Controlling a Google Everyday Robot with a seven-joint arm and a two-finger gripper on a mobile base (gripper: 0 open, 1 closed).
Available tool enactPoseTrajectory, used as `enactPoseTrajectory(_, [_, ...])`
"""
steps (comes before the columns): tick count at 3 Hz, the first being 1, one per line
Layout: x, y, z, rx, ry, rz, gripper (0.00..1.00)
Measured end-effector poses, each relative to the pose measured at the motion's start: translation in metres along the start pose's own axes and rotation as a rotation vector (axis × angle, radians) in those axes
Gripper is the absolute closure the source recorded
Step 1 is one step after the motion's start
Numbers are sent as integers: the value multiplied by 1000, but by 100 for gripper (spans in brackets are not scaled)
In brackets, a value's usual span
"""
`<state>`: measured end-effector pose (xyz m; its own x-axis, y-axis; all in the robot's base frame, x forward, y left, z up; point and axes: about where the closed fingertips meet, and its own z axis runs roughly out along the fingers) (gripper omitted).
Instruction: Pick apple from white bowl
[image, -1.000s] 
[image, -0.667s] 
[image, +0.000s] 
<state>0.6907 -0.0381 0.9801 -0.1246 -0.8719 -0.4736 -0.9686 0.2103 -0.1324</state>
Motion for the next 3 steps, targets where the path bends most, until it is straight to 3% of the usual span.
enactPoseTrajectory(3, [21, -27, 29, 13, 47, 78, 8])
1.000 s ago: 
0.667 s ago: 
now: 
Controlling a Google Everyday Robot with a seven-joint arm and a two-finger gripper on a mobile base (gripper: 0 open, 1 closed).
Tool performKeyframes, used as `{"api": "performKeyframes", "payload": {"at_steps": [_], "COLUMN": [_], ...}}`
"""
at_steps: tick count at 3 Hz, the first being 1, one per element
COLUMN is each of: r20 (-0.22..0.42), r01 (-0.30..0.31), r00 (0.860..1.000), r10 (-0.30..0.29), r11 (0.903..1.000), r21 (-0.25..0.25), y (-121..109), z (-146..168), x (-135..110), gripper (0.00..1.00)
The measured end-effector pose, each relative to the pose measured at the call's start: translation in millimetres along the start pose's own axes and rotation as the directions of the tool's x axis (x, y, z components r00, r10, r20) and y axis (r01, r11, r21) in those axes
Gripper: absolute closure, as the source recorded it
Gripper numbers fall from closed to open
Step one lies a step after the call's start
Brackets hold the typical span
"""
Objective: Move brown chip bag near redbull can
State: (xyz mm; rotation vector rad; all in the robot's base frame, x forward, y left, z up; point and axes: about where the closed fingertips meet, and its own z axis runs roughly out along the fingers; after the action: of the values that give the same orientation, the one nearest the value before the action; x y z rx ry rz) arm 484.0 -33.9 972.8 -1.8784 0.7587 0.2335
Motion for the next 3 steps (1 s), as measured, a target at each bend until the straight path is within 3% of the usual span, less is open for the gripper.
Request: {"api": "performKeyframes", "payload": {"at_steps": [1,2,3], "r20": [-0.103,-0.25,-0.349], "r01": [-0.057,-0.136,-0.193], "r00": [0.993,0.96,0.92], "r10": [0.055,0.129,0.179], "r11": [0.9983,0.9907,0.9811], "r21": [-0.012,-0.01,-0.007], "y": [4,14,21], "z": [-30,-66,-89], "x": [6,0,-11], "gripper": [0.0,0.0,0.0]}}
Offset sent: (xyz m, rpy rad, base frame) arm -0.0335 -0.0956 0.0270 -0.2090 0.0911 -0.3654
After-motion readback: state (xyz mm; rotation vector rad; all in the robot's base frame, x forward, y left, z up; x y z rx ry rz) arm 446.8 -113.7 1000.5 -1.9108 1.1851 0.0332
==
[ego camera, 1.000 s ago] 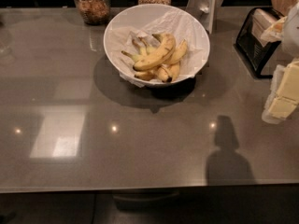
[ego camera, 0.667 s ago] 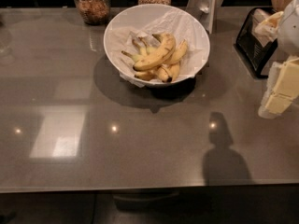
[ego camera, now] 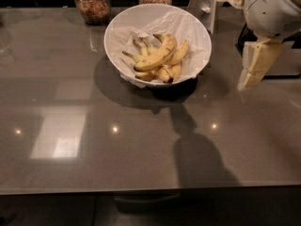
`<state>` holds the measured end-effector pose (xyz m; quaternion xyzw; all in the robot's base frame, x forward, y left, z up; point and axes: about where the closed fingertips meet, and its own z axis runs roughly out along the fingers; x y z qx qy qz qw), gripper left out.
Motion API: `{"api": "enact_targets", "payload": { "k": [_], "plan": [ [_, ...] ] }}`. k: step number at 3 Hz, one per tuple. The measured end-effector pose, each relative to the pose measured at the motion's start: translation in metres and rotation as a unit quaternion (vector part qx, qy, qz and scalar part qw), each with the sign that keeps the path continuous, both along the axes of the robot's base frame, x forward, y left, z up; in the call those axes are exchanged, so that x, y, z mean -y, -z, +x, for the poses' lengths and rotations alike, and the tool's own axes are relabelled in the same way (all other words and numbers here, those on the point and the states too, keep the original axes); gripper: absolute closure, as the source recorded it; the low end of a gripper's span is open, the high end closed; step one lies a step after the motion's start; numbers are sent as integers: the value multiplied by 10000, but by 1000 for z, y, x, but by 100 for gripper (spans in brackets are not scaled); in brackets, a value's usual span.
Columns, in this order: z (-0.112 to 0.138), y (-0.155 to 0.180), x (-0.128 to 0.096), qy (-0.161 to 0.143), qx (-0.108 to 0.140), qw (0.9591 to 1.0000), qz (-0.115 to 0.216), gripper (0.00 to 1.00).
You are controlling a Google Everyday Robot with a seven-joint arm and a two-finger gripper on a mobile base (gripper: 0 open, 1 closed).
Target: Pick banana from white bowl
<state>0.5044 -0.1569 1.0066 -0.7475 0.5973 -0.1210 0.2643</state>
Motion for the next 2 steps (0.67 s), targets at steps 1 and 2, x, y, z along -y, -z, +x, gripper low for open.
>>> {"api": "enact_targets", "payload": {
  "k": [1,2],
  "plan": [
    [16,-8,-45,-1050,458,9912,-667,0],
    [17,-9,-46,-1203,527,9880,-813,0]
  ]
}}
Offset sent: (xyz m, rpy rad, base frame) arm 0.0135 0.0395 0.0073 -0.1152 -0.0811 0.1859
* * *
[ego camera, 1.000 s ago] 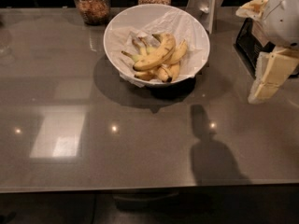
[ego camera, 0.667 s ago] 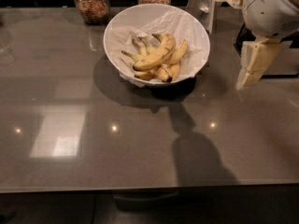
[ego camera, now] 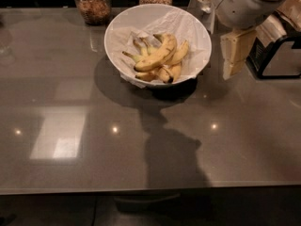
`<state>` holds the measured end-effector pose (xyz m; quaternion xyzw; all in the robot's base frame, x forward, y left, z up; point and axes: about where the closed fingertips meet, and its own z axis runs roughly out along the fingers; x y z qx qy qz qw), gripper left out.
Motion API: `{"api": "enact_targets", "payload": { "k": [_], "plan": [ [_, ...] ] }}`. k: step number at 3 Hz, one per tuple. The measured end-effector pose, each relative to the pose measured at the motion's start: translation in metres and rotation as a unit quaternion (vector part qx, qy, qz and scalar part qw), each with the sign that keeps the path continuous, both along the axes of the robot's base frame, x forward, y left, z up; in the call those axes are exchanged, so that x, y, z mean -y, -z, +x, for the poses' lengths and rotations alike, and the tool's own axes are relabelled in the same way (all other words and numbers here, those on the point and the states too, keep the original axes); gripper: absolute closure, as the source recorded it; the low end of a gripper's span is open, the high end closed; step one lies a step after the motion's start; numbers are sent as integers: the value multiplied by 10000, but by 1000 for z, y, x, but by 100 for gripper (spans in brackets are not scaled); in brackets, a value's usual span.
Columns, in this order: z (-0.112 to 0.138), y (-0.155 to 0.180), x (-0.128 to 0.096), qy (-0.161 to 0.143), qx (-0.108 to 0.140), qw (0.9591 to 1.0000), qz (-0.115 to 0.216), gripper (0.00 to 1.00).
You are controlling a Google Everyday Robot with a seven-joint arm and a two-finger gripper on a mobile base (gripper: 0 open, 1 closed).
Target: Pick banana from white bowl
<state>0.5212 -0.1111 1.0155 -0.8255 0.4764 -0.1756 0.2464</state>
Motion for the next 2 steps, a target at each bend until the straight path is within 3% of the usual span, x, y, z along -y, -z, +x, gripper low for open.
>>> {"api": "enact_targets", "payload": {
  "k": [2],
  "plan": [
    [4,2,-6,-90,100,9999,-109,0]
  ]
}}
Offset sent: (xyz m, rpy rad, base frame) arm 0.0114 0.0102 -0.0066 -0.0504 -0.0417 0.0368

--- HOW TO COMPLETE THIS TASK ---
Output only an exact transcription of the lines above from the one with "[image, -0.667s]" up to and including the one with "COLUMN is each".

--- ANSWER FOR THIS EXERCISE ---
[image, -0.667s] 
[image, +0.000s] 
<state>0.6907 -0.0381 0.9801 -0.1246 -0.8719 -0.4736 -0.9686 0.2103 -0.1324</state>
Motion for the next 3 steps, targets where the path bends most, until it is straight to 3% of the usual span.
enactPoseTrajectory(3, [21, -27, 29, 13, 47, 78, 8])
1.000 s ago: 
0.667 s ago: 
now: 
Controlling a Google Everyday Robot with a seven-joint arm and a two-finger gripper on a mobile base (gripper: 0 open, 1 closed).
Tool performKeyframes, used as `{"api": "performKeyframes", "payload": {"at_steps": [_], "COLUMN": [_], ...}}`
"""
at_steps: tick count at 3 Hz, the first being 1, one per element
COLUMN is each of: r20 (-0.22..0.42), r01 (-0.30..0.31), r00 (0.860..1.000), r10 (-0.30..0.29), r11 (0.903..1.000), r21 (-0.25..0.25), y (-121..109), z (-146..168), x (-135..110), gripper (0.00..1.00)

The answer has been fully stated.